Task directions> Reproduce the material below line by line, beginning with its first line and ending with the line that contains "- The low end"; leave out pictures.

Input>
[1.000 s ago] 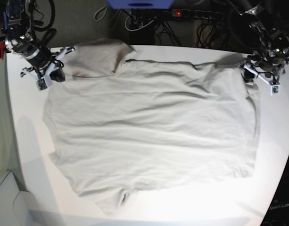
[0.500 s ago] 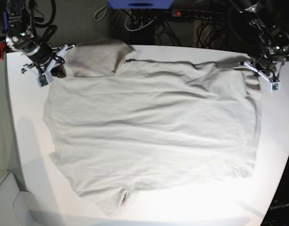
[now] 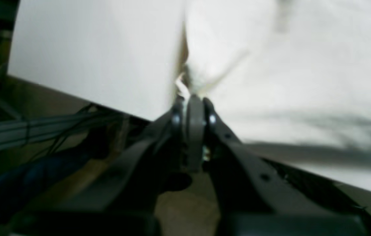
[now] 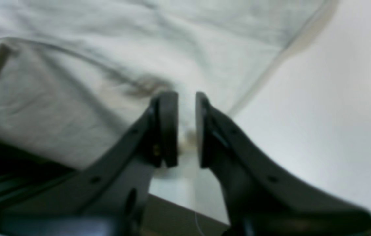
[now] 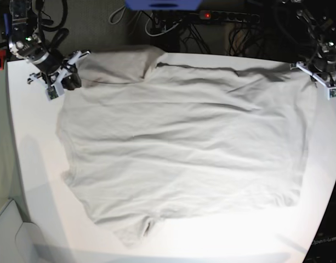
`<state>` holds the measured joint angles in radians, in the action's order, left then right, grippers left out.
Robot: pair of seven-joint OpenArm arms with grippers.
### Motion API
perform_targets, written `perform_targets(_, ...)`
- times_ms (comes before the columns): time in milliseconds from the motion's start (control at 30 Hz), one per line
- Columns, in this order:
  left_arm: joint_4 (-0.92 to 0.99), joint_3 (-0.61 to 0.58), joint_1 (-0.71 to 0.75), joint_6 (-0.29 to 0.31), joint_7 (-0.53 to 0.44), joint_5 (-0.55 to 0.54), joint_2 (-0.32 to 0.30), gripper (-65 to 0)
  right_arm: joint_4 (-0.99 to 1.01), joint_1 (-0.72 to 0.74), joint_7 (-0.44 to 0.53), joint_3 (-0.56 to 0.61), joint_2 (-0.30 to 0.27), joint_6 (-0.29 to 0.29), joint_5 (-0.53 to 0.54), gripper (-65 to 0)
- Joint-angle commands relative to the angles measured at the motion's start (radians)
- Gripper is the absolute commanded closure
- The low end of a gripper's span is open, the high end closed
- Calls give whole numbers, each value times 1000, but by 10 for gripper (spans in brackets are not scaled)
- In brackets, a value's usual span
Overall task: Layout the t-shirt on the table in an organized manner, then fold the t-shirt properly
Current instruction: 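Hold both shoulder corners and pull them apart to flatten the shirt, then drag the collar fabric with the right gripper toward its shoulder corner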
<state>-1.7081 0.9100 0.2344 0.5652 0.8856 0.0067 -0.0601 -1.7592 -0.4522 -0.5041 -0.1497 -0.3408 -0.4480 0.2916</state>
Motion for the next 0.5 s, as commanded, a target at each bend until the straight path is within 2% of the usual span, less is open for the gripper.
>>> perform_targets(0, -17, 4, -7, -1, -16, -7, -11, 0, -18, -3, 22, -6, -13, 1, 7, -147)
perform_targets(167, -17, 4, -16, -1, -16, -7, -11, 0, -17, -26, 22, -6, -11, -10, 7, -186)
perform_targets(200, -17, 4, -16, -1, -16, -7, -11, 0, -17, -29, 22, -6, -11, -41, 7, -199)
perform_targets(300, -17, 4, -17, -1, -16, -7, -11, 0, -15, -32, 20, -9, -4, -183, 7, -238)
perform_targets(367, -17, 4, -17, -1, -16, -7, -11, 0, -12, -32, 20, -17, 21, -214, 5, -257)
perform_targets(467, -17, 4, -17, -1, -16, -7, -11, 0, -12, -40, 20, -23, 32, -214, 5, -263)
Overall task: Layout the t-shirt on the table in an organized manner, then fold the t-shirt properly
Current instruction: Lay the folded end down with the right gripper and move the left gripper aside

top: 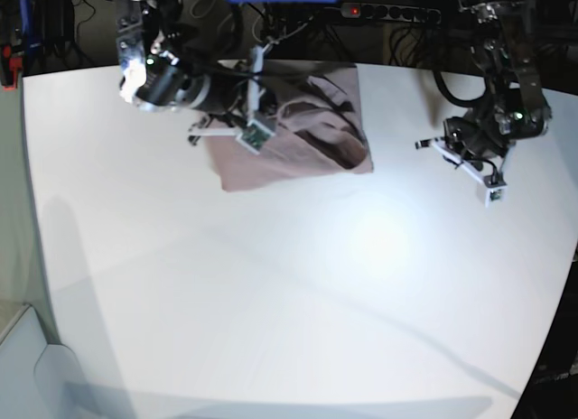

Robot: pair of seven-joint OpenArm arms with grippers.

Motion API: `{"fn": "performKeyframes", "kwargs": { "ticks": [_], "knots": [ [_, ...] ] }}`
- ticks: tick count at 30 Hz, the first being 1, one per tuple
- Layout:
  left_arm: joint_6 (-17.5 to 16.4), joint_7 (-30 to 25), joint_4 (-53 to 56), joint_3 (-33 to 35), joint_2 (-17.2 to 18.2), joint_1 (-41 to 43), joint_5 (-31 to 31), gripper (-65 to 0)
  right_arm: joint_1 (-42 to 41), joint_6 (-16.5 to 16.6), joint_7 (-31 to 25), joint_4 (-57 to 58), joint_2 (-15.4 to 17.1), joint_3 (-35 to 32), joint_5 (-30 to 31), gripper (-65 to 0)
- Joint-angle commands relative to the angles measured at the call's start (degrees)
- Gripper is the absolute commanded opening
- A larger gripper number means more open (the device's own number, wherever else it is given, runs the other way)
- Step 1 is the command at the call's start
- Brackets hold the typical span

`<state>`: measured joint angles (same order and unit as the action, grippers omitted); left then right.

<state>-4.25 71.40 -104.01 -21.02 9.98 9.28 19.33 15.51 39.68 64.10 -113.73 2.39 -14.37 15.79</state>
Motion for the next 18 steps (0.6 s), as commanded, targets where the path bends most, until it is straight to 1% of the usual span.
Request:
{"fn": "performKeyframes", "kwargs": {
  "ticks": [1, 5, 7, 8, 9, 12, 13, 16, 18],
  "knots": [
    [0.2, -0.6, -1.1, -0.2, 0.5, -0.5, 0.2, -64.9, -0.3, 0.3, -1.0, -0.9, 0.5, -2.6, 1.1, -65.0],
    [0.2, -0.6, -1.1, -1.6, 0.5, 0.6, 0.2, -64.9, -1.4, 0.3, -1.3, -1.2, 5.7, -14.1, 1.1, -65.0],
    [0.1, -0.6, -1.1, -2.0, 0.6, 1.0, 0.2, -64.9, -2.5, 0.3, -1.3, -1.3, 7.9, -17.0, 1.1, -65.0],
    [-0.8, -0.6, -1.1, -2.1, 0.9, 1.0, 0.2, -64.9, -2.9, 0.3, -1.3, -1.3, 8.6, -17.5, 1.1, -65.0],
    [-2.7, -0.5, -1.1, -2.0, 1.8, 1.1, 0.2, -64.9, -3.1, 0.3, -1.3, -1.3, 8.8, -16.8, 1.1, -65.0],
    [-9.9, -0.5, -1.1, -2.1, 2.4, 2.8, 0.2, -64.8, -3.1, 0.3, -1.3, -1.4, 8.8, -11.9, 1.1, -65.0],
    [-11.4, -0.5, -1.1, -2.1, 2.5, 3.1, 0.2, -64.6, -3.1, 0.3, -1.3, -1.4, 8.5, -9.9, 1.1, -65.0],
    [-14.0, -0.5, -1.1, -2.1, 2.4, 4.0, 0.1, -64.5, -3.2, 0.3, -0.8, -1.4, 7.8, -4.8, 1.1, -65.0],
    [-14.3, -0.6, -1.1, -2.1, 2.2, 5.3, 0.1, -64.5, -3.2, 0.3, -0.8, -1.4, 7.8, -2.2, 1.1, -65.0]
  ]
}}
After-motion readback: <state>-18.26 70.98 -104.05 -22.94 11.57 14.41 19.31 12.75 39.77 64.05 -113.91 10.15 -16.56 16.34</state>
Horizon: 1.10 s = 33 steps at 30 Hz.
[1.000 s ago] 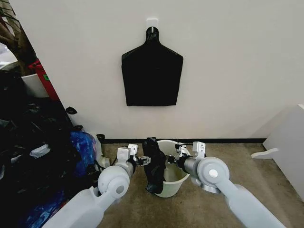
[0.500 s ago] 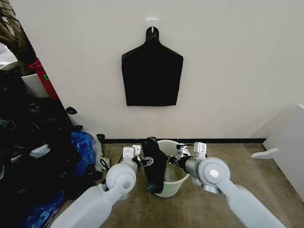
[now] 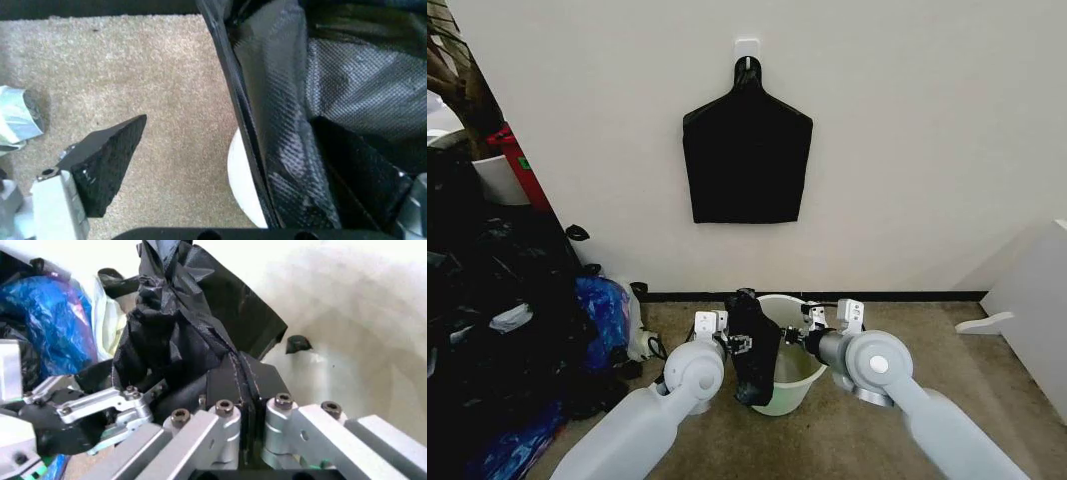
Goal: Place the garbage bag over the trash bin.
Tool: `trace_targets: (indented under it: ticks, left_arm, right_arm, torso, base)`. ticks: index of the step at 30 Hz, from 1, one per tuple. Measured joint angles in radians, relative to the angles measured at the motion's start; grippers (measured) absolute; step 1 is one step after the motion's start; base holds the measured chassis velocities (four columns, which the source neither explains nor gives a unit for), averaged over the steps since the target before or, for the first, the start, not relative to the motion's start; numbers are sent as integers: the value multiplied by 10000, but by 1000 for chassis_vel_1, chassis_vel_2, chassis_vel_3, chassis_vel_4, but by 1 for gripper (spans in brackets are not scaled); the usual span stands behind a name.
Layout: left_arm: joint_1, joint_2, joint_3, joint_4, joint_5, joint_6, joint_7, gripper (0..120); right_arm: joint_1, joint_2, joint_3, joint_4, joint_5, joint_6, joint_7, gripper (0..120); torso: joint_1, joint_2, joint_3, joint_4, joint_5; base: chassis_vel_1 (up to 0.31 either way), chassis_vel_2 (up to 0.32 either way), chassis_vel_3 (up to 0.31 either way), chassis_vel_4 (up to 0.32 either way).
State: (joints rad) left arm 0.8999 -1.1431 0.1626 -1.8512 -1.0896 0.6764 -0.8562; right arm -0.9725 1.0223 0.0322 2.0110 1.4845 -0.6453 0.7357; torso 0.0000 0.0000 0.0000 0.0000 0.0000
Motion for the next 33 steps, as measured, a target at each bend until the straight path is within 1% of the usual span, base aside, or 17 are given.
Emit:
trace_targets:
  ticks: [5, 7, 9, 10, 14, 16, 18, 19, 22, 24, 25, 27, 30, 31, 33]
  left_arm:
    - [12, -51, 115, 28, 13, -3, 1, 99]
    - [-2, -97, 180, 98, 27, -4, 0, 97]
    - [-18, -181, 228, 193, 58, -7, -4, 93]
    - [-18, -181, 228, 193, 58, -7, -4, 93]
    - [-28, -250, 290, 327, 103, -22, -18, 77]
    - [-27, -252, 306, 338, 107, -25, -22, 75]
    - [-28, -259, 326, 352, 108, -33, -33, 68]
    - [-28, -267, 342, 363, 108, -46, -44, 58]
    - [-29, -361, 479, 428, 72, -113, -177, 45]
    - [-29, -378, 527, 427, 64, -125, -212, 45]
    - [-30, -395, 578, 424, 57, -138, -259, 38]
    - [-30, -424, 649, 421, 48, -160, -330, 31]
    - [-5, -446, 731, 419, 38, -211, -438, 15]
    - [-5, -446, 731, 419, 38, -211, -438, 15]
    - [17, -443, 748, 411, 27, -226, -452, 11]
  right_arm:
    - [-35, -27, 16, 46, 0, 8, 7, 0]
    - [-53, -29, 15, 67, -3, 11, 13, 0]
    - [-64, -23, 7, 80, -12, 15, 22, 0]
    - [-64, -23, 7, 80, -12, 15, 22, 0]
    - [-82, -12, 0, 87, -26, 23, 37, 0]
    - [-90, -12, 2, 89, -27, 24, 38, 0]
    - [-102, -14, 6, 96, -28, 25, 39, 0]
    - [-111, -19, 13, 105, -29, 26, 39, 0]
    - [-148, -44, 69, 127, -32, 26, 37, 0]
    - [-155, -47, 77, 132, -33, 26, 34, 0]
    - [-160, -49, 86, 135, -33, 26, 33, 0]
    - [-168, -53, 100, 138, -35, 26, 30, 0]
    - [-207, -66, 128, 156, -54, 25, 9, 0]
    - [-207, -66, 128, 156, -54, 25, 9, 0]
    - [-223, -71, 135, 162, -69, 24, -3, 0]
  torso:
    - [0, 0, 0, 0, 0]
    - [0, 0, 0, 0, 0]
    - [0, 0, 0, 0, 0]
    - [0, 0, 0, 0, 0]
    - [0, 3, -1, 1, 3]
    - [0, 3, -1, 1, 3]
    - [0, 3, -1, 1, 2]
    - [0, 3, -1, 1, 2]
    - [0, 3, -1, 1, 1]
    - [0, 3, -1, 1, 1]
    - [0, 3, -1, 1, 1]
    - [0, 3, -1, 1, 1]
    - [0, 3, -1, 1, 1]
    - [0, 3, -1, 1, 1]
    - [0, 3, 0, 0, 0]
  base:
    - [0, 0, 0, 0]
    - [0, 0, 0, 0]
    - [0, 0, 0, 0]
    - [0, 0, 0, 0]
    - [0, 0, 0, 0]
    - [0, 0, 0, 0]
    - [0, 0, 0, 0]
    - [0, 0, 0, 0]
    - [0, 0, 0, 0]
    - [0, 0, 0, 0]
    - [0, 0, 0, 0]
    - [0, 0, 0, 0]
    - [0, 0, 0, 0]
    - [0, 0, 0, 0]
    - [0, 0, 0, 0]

Expected output>
[1.000 s ago] 
[0.500 s ago] 
[now] 
[now] 
[now] 
`<state>` holds the measured joint angles in radians, in the action's order, left then right, grippers left out.
Robot: pair of seven-joint OpenArm arms with grippers.
### Motion API
perform_targets, written `perform_targets(_, ...)`
- times_ms (comes before the columns): time in milliseconds from the motion's start (control at 30 Hz), one per line
- Columns, in this order:
  left_arm: joint_4 (-0.92 to 0.99), joint_3 (-0.61 to 0.58), joint_1 (-0.71 to 0.75), joint_6 (-0.29 to 0.31), joint_7 (-0.53 to 0.44), joint_5 (-0.55 to 0.54), joint_2 (-0.32 to 0.30), gripper (-65 to 0)
  right_arm: joint_4 (-0.99 to 1.01), joint_1 (-0.72 to 0.74), joint_7 (-0.44 to 0.53), joint_3 (-0.56 to 0.61), joint_2 (-0.30 to 0.27), joint_6 (-0.29 to 0.29), joint_5 (-0.53 to 0.54), gripper (-65 to 0)
- Joint-angle commands relative to the angles measured at the motion's start (radians)
- Gripper is the absolute commanded closure
- The low end of a gripper's span is open, the high end closed

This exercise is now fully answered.